If it were possible to ride this roller coaster, it would be a short ride. It’s made roughly at a child’s scale, and it’s supposed to make you think of your own body—I don’t know how successful it was in this way because it took so fucking long to make and there was such a lot of hard physical work involved. And then the install was the first time we’d ever seen it, because it was too big to put together in the workshop. So I had no idea what it was or what it did. At first, having installed it, the lights were on really bright in the space and I was like, “Okay, woolly mammoth with animal legs”—which does seem appropriate, on a museological scale and in that space. But then I walked away from it feeling really shit, thinking, “Is this what we made?” I didn’t feel what I wanted to feel.

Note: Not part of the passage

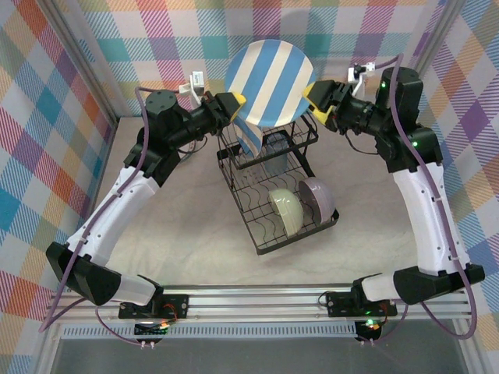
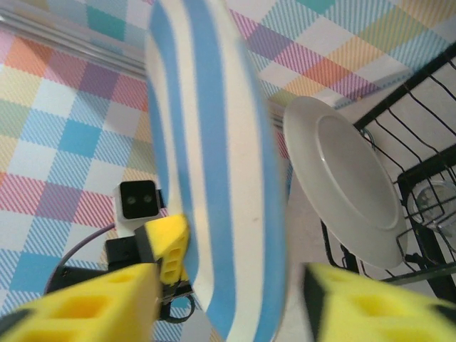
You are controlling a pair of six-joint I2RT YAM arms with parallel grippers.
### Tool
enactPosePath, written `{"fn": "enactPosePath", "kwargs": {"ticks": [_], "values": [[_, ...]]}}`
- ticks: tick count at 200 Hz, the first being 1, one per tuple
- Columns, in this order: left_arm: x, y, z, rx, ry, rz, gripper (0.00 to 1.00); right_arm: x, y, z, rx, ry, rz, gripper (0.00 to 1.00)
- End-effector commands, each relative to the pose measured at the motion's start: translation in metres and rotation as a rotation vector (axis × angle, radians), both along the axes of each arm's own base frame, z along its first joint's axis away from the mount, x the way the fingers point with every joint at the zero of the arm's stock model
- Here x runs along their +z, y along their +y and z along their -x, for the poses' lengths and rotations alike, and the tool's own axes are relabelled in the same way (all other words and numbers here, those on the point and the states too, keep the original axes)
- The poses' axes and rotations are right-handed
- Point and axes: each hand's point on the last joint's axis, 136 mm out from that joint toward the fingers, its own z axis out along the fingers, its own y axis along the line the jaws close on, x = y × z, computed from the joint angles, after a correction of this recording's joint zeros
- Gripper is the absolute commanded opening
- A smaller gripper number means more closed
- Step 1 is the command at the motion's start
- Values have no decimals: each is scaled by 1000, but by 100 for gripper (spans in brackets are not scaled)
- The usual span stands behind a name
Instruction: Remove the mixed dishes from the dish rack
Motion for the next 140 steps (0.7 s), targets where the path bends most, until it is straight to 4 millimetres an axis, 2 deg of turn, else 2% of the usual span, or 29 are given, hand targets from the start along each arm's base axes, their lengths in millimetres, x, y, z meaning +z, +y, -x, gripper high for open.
{"fn": "enactPosePath", "kwargs": {"ticks": [1,26,43,76,118,140], "values": [[40,9,19,8,-105,67,0,30,-4,17,10,-172,8,99],[59,16,27,27,-140,80,0,30,-14,24,-46,-248,10,99],[68,23,31,59,-164,61,0,39,-22,34,-73,-326,16,99],[83,48,32,171,-201,9,0,50,-24,49,-58,-407,38,99],[106,97,18,306,-235,-13,0,49,-28,57,-68,-434,85,99],[110,145,-5,420,-218,-30,0,49,-28,60,-60,-453,113,99]]}}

So I took a day off, I walked an hour and a half along the river to the city limit to the big box garden center and bought some flowers for the sandbags placed around the “legs” of installation—old banking sandbags with “Deutsches Bundesbank” still printed on the canvas. The bags were filled with earth and sand and then there were these flowers. Graveyard flowers that don’t need bright sun to grow. Chrysanthemums, daisies. On the way back from the garden center, I thought that maybe we just need to turn the lights off, and suddenly, the roller coaster took on this much more serious affect. You could still see the animals, but it felt less cartoonish, much more like a relic. Like how in natural history museums they don’t blare the lights because it decays the old things. It felt sort of somber.

I’m glad that this is in Freiburg, where there’s not much of an art scene, and I’m glad that because it’s in the middle of a pandemic not many people will visit. What I mean is, sometimes art feels like a rigged game, critique just disappears after a certain point, and that’s just so dispiriting to me. I don’t believe that my art gestures do anything. It’s not activism. But I’m making art for this world. I want to think seriously about work that repels fascist sympathies. We kept the lights off at the opening and people were in there with torches like poking around an abandoned theme park. A lot of kids came. People who don’t know anything about me or my work somehow found a reason to care about it that night. And this was really good.